Amnesty International melakukan wawancara mulai dari Februari 2015 dan sudah mengunjungi Qatar sebanyak tiga kali sejak Februari 2015. Laporan pelanggaran HAM ini menurut mereka dilakukan dalam berbagai macam bentuk, seperti tingginya biaya hidup, gaji yang kerap dipotong, paspor yang ditahan, dan tempat tinggal yang tidak memadai. Lebih mengejutkan lagi, yang mengalami pelanggaran HAM ini adalah para pekerja imigran yang didatangkan oleh pemerintah Qatar dari berbagai negara di dunia.

Para pekerja ini diiming-imingi gaji yang besar, tempat tinggal yang nyaman, dan juga kehidupan yang menjanjikan oleh pemerintah Qatar. Namun, saat mereka mulai bekerja di sana, mereka malah menerima beragam perlakuan yang tidak mengenakkan dari pemerintah. Janji-janji pemerintah Qatar yang akan memberikan para pekerja imigran kehidupan yang nyaman di Qatar hanya omong kosong belaka.

Pada akhirnya, mereka tetap mendapatkan perlakuan yang tidak pantas. Hal ini diakui oleh salah satu pekerja di Qatar kepada pihak Amnesty International. Ia mengaku bahwa ia seperti dipenjara di Qatar dan dipaksa untuk tinggal di Qatar.
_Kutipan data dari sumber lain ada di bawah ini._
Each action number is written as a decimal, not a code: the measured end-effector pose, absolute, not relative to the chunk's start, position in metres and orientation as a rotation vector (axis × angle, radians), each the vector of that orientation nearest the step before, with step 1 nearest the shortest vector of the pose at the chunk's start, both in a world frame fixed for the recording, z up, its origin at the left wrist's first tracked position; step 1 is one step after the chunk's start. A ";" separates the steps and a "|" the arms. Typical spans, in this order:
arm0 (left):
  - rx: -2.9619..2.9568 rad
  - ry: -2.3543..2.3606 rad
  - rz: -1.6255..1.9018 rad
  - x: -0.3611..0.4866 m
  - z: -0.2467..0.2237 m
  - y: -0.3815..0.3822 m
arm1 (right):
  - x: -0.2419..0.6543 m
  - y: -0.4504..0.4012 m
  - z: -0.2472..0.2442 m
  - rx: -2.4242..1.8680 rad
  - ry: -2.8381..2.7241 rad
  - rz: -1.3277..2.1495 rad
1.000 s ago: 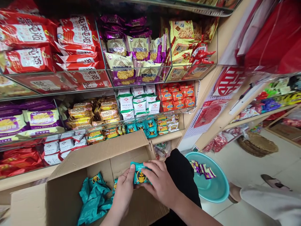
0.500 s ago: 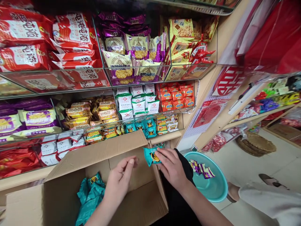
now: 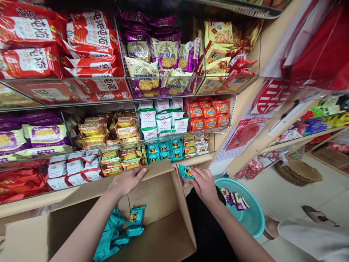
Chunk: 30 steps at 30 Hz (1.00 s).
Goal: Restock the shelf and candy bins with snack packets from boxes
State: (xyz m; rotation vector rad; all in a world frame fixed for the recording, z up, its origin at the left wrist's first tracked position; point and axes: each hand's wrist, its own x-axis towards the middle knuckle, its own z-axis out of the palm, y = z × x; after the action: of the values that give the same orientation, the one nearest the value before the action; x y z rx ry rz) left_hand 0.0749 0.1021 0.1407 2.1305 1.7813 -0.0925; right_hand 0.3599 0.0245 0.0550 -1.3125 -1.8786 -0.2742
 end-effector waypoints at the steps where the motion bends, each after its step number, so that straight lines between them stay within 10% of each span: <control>1: 2.129 1.783 -0.089 0.075 0.141 0.101 | 0.360 0.026 0.052 -1.310 -1.879 -0.260; 30: 2.143 1.840 -0.058 0.080 0.138 0.096 | 0.323 0.191 0.040 -1.449 -1.624 -0.436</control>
State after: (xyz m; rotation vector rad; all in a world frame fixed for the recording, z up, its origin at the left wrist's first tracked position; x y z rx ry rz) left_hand 0.0800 0.0961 0.1384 2.1429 1.8399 -0.0580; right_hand 0.3229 0.1915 0.0397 -1.4490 -1.6245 -0.4364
"Hidup saya di sini seperti berada di penjara. Pekerjaan yang sulit, dan saya beserta pekerja yang lain harus mengerjakannya di bawah terik sinar matahari. Ketika saya mengeluhkan hal ini kepada manajer saya, ia malah mengatakan sesuatu yang buruk. Ia berkata,'Kamu bisa mengeluhkan keadaan kamu di sini, Tapi nanti akan ada konsekuensi yang akan kamu terima. Kalau kamu ingin tinggal di Qatar, diamlah dan tetap bekerja'. Sampai sekarang, saya terus dipaksa untuk tinggal di sini," ujarnya kepada Amnesty.
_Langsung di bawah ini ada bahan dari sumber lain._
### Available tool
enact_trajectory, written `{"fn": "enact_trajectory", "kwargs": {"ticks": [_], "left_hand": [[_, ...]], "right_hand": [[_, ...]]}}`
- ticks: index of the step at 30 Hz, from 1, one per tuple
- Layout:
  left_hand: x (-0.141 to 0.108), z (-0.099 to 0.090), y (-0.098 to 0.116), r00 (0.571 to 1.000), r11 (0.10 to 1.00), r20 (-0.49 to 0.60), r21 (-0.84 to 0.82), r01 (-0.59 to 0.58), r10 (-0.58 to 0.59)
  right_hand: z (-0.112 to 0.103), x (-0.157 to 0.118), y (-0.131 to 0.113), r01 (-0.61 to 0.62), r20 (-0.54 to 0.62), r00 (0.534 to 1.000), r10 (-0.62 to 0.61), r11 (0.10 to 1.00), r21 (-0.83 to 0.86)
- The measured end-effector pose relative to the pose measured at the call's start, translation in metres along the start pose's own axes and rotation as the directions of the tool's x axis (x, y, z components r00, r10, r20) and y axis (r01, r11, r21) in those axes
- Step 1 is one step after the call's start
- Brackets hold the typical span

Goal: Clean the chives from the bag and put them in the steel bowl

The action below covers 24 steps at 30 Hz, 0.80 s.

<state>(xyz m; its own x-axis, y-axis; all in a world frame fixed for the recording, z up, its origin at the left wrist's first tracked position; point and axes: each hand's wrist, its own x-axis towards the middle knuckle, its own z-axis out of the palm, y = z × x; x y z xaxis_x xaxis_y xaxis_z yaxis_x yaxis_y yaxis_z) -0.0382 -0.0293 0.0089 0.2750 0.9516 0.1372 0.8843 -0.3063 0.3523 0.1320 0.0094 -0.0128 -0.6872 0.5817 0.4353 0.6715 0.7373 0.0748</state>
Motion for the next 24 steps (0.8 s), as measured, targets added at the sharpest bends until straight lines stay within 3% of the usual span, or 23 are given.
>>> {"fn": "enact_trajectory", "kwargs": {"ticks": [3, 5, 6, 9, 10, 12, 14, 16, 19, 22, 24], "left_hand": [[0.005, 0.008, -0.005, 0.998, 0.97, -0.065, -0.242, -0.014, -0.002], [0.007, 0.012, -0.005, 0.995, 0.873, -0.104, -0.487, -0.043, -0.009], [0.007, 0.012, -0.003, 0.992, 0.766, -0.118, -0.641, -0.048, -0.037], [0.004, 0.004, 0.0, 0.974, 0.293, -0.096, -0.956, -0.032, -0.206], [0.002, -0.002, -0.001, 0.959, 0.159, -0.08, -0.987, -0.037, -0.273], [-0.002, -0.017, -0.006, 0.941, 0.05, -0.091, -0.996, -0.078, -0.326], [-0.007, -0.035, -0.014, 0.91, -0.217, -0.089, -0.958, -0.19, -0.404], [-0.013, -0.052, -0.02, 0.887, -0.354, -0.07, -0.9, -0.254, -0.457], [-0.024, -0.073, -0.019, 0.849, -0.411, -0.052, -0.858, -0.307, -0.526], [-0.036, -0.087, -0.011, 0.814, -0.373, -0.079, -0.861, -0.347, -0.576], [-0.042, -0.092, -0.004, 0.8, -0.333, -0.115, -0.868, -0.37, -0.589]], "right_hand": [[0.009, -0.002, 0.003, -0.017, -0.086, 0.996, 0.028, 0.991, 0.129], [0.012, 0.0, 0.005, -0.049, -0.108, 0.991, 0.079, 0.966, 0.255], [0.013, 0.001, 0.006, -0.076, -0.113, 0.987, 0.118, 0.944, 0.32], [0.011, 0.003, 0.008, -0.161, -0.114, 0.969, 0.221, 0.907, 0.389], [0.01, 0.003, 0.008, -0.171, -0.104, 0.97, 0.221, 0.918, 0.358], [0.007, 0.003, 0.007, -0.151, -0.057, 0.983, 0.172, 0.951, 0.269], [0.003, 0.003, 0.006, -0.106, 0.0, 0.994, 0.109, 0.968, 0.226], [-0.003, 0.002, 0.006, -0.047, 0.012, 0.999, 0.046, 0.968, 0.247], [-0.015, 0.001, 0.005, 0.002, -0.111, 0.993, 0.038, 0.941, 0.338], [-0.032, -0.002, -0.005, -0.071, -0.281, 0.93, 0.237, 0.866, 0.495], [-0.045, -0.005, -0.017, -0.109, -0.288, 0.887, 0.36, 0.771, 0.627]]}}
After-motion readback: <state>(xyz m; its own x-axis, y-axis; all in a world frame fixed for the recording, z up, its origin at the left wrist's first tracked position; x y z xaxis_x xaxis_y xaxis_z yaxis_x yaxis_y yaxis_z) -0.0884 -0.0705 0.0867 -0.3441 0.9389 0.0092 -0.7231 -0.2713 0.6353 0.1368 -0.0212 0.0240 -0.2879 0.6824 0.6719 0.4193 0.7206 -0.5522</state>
Setelah mencermati hasil wawancara yang mereka dapatkan, pihak Amnesty International mengakui kalau ini merupakan hasil dari sebuah tuntutan akan kesempurnaan sebuah Piala Dunia. Brasil pun sempat melakukannya pada Piala Dunia 2014. Demi sebuah tuntutan kesempurnaan Piala Dunia, Brasil melupakan keadaan warga negaranya sendiri hanya demi terlihat "wah" ataupun "keren" di mata pecinta sepakbola dunia. Rumah sakit dan sekolah yang terlantar ditinggalkan demi sebuah kesempurnaan Piala Dunia.

"Bagi kebanyakan orang dan pemain, bermain di Piala Dunia ataupun menonton di stadion yang sedang mempertandingkan ajang Piala Dunia itu seperti sedang menjalani sebuah mimpi. Namun, para pekerja yang bekerja dalam membangun venue Piala Dunia, menganggap bahwa Piala Dunia itu tak ubahnya seperti sebuah neraka. Mereka harus menjawab tuntutan sebuah kesempurnaan dalam ajang Piala Dunia," ujar Direktur Jenderal Amnesty International, Salil Shetty.

Selain mengacungkan telunjuknya kepada Piala Dunia, Shetty juga mengacungkan telunjuknya kepada FIFA yang dianggap menutup mata akan hal ini. "Harus saya akui, janji FIFA akan perubahan sepakbola itu omong kosong. Toh, FIFA saja tidak bisa menghentikan pelanggaran hak asasi manusia bagi para pekerja dalam proses persiapan menuju Piala Dunia," ujarnya.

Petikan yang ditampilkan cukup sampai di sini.